Before our move to New Zealand I had never heard of Mt. Taranaki (or alternately known as Mt. Egmont) and despite ample research read little of the region. Most top tourist websites list the North Island’s must see places as the Hobbiton Movie Set, Waitomo glow worm caves, Rotorua and Taupo geothermal areas, etc. For this reason, I had not planned on visiting the Taranaki region until an accommodation deal prompted me to book a long family weekend.
I understand why many tourist and locals skip the area considering it is not the easiest place to reach by car. The drive is out-of-the-way of all major cities sitting on the corner of the North Island’s west coast. It does not have the large ski fields of Mt. Raupahu or the white sandy beaches of the Coromandel. So imagine my surprise when I fell completely in love with the region!
Mount Egmont National Park
During our stay in New Plymouth, we made a last-minute decision to drive the additional hour to the Mt. Edmont National Park. There are two visitors center locations and we chose the one nearest to Dawson’s Falls. The drive offered incredible views of the perfectly shaped volcano appearing to spring up in the middle of otherwise flat farmland.

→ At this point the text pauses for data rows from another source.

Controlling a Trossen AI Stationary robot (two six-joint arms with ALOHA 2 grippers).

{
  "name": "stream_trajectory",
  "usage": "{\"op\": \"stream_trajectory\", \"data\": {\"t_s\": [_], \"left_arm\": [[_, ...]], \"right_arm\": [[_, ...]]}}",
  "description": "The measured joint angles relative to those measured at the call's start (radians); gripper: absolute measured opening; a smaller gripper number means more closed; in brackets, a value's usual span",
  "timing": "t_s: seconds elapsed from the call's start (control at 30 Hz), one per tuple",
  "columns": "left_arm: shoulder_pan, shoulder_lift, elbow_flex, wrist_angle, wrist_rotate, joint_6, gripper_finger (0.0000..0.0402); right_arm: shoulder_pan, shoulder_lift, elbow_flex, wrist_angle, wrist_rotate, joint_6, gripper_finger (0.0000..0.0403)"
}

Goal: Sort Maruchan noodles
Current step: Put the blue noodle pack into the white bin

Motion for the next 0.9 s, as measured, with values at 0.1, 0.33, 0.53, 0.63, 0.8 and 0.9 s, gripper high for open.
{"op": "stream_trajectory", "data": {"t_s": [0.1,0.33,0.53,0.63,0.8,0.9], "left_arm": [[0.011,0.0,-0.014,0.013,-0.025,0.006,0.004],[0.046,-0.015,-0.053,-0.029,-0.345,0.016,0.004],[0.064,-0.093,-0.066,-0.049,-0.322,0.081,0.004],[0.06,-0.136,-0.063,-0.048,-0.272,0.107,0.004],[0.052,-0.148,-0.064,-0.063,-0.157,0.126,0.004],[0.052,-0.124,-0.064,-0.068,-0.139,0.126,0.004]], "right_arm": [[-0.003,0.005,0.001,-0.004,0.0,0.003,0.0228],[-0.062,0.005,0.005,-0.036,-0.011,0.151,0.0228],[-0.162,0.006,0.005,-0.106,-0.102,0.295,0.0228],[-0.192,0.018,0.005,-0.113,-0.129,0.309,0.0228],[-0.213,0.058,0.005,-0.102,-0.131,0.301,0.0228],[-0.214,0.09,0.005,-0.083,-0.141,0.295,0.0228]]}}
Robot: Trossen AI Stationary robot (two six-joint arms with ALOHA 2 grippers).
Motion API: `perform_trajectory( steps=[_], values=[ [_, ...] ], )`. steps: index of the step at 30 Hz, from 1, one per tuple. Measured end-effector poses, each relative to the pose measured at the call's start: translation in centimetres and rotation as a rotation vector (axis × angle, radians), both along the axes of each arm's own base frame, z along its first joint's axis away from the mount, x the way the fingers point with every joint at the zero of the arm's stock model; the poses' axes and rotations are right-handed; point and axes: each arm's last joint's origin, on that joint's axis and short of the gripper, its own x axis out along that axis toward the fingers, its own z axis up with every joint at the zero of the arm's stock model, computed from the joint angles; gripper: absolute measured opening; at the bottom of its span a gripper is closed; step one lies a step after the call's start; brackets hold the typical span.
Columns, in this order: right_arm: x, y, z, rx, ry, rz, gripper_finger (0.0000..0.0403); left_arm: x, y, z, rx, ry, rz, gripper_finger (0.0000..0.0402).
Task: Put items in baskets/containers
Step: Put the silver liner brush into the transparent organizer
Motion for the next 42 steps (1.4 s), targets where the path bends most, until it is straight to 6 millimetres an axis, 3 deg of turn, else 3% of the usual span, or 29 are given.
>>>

Once you approach the mountain, the drive climbs steeply through the tree-lined road. Please take caution while driving as the roads are narrow and curvy on this section.
Once we parked at the visitor center, there were helpful maps of available walks and a raised observation deck. The close-up look at the snow-capped volcano and cool crisp air made the trip worth it.

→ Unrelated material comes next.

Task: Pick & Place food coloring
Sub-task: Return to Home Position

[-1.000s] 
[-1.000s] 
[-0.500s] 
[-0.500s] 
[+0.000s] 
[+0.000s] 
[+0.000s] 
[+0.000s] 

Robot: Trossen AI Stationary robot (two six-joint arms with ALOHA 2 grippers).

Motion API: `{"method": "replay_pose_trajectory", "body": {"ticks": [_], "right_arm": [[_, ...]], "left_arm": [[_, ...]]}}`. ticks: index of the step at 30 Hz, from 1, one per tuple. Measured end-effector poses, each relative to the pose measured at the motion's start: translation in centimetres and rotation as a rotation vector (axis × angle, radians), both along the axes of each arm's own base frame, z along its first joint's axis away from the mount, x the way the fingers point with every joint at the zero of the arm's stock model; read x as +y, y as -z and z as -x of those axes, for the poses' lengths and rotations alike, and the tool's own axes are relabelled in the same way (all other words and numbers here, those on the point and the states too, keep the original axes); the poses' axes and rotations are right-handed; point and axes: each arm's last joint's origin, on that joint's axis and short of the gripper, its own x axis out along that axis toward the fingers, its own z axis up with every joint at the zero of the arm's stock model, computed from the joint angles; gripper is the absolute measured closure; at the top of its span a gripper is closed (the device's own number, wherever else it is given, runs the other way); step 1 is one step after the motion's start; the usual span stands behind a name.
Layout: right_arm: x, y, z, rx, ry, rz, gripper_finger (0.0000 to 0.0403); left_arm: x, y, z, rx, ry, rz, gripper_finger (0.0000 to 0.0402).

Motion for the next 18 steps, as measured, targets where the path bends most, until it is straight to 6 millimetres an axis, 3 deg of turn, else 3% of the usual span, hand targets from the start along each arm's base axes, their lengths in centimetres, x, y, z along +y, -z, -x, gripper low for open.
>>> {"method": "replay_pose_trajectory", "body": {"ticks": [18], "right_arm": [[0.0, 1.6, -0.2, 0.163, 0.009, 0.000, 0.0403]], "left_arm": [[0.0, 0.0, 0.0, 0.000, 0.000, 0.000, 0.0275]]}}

Tongariro National Park’s mountains can be seen in the distance, home to one of New Zealand’s most popular day walks, the Tongariro Alpine Crossing. The mountains made famous by the “Lord of the Rings” movies filming in New Zealand. Did you know that Mt. Taranaki can be seen in a Tom Cruise’s movie “The Last Samurai”? Rumors are Tom Cruise made quite the fuss while gallivanting around New Plymouth and dining at local restaurants.
Dawson Falls Walkway
The Dawson Falls trail entrance is near the visitor center and one of the park’s easier trails. A short five-minute bush walk leads you to the upper viewing area or make your way down to the base of the 18 meter waterfall via stairs.
Here you can climb over rocks to get right up next to the powerful waterfall for photos.

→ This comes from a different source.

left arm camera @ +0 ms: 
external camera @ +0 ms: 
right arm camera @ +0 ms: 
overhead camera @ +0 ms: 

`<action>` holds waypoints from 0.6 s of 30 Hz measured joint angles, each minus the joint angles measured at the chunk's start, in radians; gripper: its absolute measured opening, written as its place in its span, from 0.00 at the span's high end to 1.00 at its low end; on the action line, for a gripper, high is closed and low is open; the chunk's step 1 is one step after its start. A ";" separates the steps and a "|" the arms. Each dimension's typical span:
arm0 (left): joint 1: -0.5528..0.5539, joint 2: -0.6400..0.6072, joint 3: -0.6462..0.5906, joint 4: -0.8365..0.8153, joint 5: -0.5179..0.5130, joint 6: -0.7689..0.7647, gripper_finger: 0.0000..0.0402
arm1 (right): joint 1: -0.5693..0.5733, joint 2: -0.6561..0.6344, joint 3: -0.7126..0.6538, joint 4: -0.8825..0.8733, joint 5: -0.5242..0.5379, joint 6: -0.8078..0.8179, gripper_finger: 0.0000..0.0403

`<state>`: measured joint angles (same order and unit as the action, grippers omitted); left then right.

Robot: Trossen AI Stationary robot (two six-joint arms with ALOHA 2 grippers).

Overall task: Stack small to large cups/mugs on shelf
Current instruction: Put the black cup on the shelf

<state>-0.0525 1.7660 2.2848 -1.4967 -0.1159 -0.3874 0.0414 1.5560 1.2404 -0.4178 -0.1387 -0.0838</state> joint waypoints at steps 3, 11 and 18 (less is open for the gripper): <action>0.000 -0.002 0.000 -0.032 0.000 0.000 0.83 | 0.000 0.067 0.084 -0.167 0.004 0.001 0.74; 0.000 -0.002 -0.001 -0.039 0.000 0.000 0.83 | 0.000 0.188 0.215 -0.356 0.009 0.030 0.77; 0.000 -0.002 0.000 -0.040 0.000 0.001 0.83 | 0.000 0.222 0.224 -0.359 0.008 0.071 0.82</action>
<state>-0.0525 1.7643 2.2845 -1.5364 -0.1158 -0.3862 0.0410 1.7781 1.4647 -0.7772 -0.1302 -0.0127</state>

Dawson Falls power station, known to be one of the world’s oldest generators still with continuous operation, is another must-see in the area.
Mt. Taranaki is a backpackers dream with a host of longer walks including the summit climb and around the mountain circuit. These multiple day hikes should only be tackled by highly skilled trampers. I would have loved to have been able to complete the Pouakai Crossing to photograph Mt. Taranaki’s reflection in the Pouakai Tarns pools.
Other shorter walks exist all around the area and can be found on their website.
I consider the Taranaki region to be one of New Zealand’s best kept secrets… well until recently when Lonely Planet named the Taranaki one of their 2017 world’s best regions to visit.